- Task instructions
Whenever a line carries the word "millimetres", pull it out of the entries.
BEGIN Data extracts
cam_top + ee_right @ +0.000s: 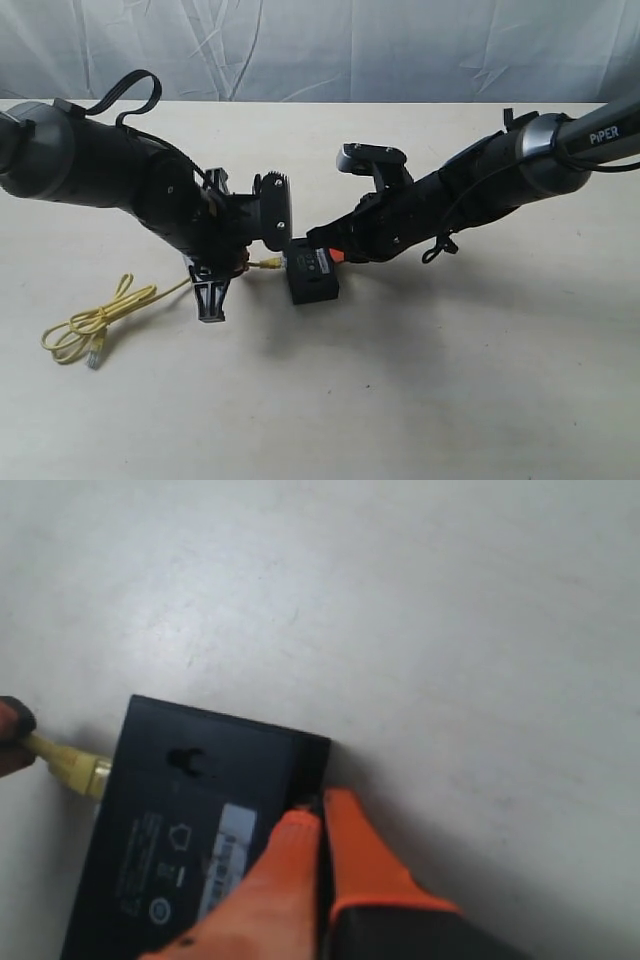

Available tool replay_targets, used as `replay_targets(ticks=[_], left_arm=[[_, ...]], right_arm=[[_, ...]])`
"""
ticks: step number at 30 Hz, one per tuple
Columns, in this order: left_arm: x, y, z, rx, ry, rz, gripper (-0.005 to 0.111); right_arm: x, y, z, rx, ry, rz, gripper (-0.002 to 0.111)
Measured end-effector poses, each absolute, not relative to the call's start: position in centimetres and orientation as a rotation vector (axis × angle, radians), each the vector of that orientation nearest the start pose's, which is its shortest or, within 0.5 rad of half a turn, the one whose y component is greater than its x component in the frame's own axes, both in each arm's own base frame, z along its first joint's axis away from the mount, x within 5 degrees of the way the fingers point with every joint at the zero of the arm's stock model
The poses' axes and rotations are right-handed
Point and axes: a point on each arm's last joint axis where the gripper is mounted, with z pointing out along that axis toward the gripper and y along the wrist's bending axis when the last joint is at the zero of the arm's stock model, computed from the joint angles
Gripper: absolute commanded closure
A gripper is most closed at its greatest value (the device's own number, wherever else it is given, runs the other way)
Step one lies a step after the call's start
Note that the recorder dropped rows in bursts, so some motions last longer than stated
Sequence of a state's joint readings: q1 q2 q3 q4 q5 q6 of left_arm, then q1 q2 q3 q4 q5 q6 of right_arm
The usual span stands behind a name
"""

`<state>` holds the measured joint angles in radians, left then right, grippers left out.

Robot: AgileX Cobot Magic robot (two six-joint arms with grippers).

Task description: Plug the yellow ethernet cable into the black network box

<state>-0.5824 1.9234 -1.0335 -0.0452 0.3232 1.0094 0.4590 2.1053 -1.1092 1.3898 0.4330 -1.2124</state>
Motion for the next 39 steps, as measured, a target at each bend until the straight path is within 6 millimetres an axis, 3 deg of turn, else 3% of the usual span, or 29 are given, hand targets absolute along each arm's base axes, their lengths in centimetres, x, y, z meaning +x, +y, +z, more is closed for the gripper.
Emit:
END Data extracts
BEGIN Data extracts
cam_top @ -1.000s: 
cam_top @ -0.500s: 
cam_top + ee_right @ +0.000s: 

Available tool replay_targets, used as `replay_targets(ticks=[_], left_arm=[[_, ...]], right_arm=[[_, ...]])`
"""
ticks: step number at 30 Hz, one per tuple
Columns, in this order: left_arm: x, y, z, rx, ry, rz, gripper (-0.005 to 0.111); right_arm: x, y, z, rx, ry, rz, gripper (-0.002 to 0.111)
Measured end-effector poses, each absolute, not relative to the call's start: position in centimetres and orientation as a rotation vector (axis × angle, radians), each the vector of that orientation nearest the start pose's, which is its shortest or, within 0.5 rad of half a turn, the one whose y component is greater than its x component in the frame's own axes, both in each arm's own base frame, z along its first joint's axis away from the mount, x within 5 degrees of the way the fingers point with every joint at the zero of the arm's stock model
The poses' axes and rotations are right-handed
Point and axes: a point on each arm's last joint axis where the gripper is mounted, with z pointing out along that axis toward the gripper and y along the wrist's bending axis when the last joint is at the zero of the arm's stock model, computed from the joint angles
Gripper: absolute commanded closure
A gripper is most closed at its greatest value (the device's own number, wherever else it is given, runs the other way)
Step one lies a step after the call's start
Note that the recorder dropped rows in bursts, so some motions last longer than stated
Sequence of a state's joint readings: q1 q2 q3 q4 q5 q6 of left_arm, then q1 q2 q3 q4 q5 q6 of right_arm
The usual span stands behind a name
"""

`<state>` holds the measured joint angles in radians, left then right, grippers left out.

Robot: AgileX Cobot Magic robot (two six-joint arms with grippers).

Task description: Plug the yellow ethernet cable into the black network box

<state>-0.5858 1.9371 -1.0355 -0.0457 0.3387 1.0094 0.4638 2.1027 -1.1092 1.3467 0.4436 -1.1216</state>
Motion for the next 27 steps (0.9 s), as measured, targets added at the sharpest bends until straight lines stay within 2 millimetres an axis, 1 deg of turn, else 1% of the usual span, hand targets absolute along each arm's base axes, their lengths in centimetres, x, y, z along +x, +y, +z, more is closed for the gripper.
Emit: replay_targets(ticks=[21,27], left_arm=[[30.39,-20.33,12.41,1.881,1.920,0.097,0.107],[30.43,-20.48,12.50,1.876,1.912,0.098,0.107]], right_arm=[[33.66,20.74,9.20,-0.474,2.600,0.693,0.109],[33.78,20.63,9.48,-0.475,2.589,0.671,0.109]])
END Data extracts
- Final answer
Motion for the next 39 steps, as measured, a target at each bend until the straight path is within 6 millimetres an axis, 3 deg of turn, else 3% of the usual span, or 29 are given, hand targets absolute along each arm's base axes, their lengths in centimetres, x, y, z meaning +x, +y, +z, more is closed for the gripper.
Motion for the next 27 steps (0.9 s), as measured, targets added at the sharpest bends until straight lines stay within 2 millimetres an axis, 1 deg of turn, else 1% of the usual span, hand targets absolute along each arm's base axes, their lengths in centimetres, x, y, z along +x, +y, +z, more is closed for the gripper.

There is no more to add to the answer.